#### Data

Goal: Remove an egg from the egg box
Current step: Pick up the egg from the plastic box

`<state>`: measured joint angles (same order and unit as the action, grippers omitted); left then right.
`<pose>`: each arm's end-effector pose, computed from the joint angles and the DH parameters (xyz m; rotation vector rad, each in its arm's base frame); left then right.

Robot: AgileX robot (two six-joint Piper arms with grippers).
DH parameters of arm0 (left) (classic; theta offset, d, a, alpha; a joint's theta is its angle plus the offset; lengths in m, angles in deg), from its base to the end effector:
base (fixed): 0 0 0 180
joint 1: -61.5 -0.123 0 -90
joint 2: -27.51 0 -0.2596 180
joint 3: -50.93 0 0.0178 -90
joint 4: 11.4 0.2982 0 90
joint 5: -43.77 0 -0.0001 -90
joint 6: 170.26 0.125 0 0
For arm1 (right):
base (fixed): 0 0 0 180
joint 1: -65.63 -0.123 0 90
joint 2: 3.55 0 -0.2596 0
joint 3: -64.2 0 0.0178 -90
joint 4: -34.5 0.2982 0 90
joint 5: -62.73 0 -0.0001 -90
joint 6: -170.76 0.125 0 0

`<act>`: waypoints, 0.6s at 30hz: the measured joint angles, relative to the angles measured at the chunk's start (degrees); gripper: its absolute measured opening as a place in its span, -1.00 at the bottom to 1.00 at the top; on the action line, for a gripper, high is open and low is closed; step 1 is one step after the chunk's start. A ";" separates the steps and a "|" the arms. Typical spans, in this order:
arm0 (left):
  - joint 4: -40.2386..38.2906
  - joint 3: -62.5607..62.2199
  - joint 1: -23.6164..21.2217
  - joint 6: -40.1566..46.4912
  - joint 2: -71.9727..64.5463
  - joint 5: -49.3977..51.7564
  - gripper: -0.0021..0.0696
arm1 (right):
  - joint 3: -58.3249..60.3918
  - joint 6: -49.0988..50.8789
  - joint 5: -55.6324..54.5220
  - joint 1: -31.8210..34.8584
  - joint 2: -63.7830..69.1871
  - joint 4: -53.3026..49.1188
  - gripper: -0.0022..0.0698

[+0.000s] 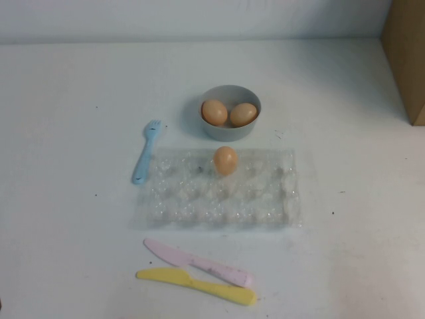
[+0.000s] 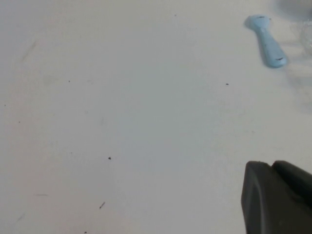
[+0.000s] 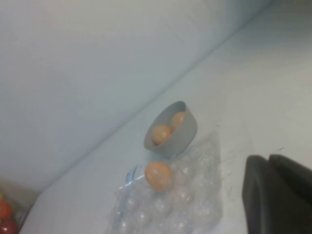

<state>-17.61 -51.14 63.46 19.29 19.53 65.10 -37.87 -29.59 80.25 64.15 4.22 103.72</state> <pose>0.1582 -0.0103 0.1612 0.1204 1.8656 -0.0151 0.1577 0.0394 0.1938 0.4449 1.6206 0.8883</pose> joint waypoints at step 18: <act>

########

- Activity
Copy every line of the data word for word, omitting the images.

- Answer section
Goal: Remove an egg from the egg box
Current step: Pick up the egg from the plastic box

`<state>`: measured joint angles (same order and unit as the action, grippers omitted); left then right.
`<pose>`: each arm's end-effector pose, computed from the joint angles and the DH parameters (xyz m; rotation vector rad, each in its arm's base frame); left then right.

Robot: AgileX robot (two six-joint Piper arms with grippers).
DH parameters of arm0 (left) (classic; theta offset, d, a, alpha; a joint's theta is its angle plus the offset; lengths in m, angles in deg), from its base to the end effector:
base (fixed): 0 0 0 180
joint 1: -61.5 -0.123 0 -90
joint 2: -27.51 0 -0.2596 180
joint 3: -50.93 0 0.0178 -90
joint 4: 11.4 0.2982 0 90
joint 5: -43.77 0 -0.0001 -90
joint 6: 170.26 0.125 0 0
For arm1 (right):
base (fixed): 0 0 0 180
joint 1: -65.63 -0.123 0 90
joint 2: 3.55 0 -0.2596 0
joint 3: -64.2 0 0.0178 -90
joint 4: -34.5 0.2982 0 90
joint 5: -62.73 0 -0.0001 -90
joint 6: -170.76 0.125 0 0

`<act>`: waypoints, 0.6s at 30hz: the measured joint angles, relative to the angles measured at the chunk's start (degrees); gripper: its absolute measured opening as a place in its span, -1.00 at the bottom to 1.00 at the top; on the action line, for a gripper, high is open and low is closed; step 1 is one step after the chunk's start. A ";" separates the steps and a "|" the arms. Typical spans, in this order:
arm0 (left):
  - joint 4: -40.2386..38.2906
  - joint 3: -62.5607..62.2199
  - joint 1: -23.6164..21.2217
  - joint 6: -40.1566..46.4912
  - joint 2: -71.9727..64.5463
  - joint 5: -49.3977..51.7564
  - gripper: -0.0021..0.0696
arm1 (right):
  - joint 3: -58.3249..60.3918
  - joint 6: -49.0988..50.8789
  - joint 5: -55.6324..54.5220
  - joint 1: -31.8210..34.8584
  - joint 2: -63.7830..69.1871
  - joint 4: -53.3026..49.1188
  - gripper: -0.0022..0.0698

[+0.000s] 
[+0.000s] 
[+0.000s] 

<state>-17.61 -51.14 63.46 19.29 19.53 65.10 -37.87 -29.59 80.25 64.15 4.22 103.72</state> <pose>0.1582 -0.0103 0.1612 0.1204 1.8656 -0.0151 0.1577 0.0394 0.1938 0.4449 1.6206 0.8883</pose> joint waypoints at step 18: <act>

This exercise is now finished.